With Liberty Bowing Out Because of Covid, BYU Is Now Stepping In To Take On Coastal Carolina This Saturday

There have not been very many good things to come from this pandemic, particularly as it relates to sports. But if there's anything this college football season has taught us, it's that the archaic way we have been scheduling games for decades can easily be scrapped.

No. 18 Coastal Carolina had a big game with Liberty scrapped due to COVID and was able to immediately schedule a better opponent in No. 13 BYU for a game that will take place in 48 hours. Meanwhile, Alabama and Virginia Tech have a home-and-home scheduled for 2034 and 2035. Some of the guys who will play in those games are currently in pre-school.

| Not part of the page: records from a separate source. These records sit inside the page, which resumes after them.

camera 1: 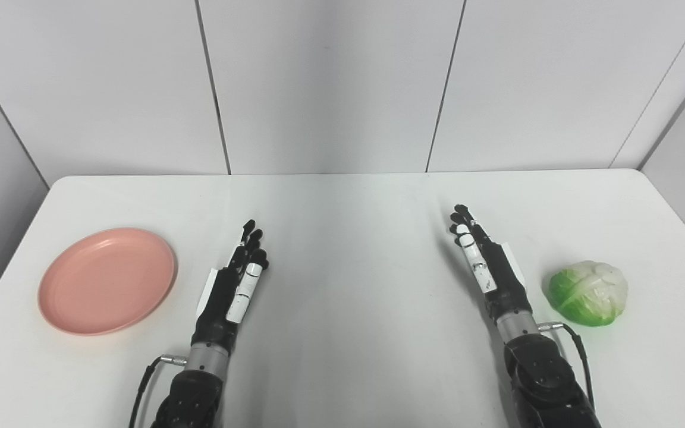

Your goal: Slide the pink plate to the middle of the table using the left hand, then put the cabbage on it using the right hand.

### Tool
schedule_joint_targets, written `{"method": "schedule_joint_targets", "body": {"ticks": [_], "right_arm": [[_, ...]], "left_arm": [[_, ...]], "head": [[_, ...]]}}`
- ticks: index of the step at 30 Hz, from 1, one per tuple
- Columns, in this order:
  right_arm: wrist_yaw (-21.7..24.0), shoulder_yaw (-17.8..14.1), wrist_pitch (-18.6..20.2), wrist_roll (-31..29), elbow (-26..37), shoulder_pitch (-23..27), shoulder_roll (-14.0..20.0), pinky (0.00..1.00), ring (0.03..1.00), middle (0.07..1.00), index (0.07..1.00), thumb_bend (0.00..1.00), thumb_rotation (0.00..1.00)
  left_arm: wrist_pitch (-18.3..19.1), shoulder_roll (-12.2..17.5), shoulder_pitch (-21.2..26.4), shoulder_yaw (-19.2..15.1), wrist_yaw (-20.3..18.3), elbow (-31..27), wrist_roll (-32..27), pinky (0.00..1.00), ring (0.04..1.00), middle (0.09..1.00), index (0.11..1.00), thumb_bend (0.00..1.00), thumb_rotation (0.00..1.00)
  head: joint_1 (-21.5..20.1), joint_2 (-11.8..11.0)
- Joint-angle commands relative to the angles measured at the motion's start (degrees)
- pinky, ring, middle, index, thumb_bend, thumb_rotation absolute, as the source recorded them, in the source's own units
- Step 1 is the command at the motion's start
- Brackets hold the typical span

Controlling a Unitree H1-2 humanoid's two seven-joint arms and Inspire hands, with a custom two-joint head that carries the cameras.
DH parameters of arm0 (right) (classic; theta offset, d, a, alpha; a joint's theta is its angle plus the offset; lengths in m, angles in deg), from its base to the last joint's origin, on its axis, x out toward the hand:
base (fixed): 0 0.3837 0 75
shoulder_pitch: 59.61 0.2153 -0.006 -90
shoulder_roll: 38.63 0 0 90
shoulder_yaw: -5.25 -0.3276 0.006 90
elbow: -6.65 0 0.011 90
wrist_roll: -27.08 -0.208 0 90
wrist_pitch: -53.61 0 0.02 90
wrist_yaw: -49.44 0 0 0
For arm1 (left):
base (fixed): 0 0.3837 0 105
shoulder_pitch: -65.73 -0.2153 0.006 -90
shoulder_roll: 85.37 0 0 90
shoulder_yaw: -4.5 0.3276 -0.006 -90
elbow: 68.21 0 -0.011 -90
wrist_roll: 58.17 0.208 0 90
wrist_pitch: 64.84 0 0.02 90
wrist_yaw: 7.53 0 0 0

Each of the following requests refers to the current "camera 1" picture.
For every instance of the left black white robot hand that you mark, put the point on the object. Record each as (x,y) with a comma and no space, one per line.
(223,297)

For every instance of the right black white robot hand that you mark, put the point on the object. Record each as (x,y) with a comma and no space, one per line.
(500,279)

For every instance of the green white cabbage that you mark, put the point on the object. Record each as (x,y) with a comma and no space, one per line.
(587,292)

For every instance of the pink round plate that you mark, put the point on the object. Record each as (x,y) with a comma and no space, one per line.
(106,280)

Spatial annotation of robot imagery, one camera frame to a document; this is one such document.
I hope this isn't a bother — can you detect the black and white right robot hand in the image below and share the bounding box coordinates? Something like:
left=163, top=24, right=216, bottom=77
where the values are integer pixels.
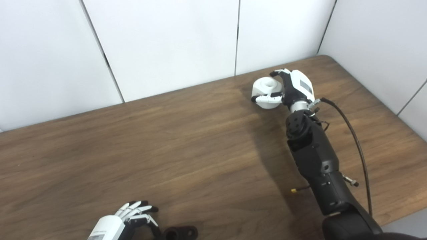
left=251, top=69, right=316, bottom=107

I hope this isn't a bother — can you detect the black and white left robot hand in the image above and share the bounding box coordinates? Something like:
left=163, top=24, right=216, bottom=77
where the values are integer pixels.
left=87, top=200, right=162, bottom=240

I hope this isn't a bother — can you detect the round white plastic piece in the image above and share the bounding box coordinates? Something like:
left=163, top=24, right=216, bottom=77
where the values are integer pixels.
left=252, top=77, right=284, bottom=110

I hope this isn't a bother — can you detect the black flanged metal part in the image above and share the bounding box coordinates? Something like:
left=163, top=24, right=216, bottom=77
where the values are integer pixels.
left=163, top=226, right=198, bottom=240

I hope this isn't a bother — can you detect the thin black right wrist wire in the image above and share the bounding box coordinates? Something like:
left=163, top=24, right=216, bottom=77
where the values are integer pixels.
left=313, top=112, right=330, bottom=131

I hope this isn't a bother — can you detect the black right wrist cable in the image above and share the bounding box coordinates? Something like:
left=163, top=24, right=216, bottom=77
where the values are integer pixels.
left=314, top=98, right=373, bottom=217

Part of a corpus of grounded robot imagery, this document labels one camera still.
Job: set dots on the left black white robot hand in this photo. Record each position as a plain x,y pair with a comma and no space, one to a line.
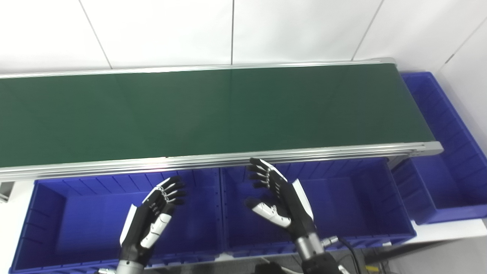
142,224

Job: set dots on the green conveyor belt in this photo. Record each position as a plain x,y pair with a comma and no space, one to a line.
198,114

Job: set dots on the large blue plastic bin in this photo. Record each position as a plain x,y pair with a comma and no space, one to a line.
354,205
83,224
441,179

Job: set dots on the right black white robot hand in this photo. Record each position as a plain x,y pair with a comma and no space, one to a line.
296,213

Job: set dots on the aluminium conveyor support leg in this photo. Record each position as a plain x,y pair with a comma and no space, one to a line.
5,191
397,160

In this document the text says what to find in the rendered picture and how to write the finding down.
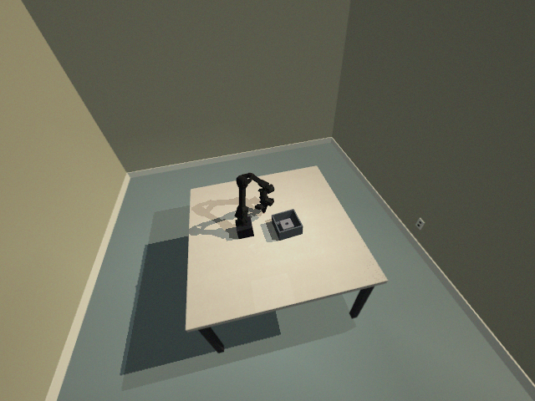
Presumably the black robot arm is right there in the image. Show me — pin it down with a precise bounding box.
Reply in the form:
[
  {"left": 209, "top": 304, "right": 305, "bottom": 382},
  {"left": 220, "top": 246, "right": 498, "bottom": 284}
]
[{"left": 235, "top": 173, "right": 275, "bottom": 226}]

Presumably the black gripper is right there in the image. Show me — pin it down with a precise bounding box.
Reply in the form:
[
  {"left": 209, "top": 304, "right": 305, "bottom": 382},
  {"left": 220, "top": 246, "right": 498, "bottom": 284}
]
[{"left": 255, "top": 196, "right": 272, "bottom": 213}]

I'm not saying overhaul the entire system and do what basketball does where the schedule comes out a month before the season, but teams scheduling quality games on two days' notice surely shows that we can do some things differently.

Now this is a great way to do it. And let's just make it this week. We move the conference championship games back one week and leave the first weekend of December open for teams to schedule games in-season.

For instance, Tennessee and Michigan are both much worse than they expected to be. So in a normal season where they'd both be ineligible to participate in a bowl game, they should probably call each other and play one last Power Five team to try to get some pseudo momentum heading into the following season. Conversely, you could have teams like BYU and Cincinnati who are probably better than they expected to be and can schedule another quality opponent to boost their résumés and try to get to a New Year's Six Bowl or the College Football Playoff.

And this should also eliminate much of the whining from whichever Group of Five team inevitably goes undefeated and gets left out of the College Football Playoff. Give that team an opportunity to schedule whoever it wants and try to go earn a good win to help itself in the eyes of the committee. And if it chooses not to do that, then there really is no more argument about being left out.

And that's obviously just one way to do it, but with so many games getting moved around and altered — albeit by unfortunate circumstances — we have proven that it can be done. So let's figure out some way to take what we've learned this year and apply it going forward so that kids in kindergarten don't already have their non-conference schedules picked out for them.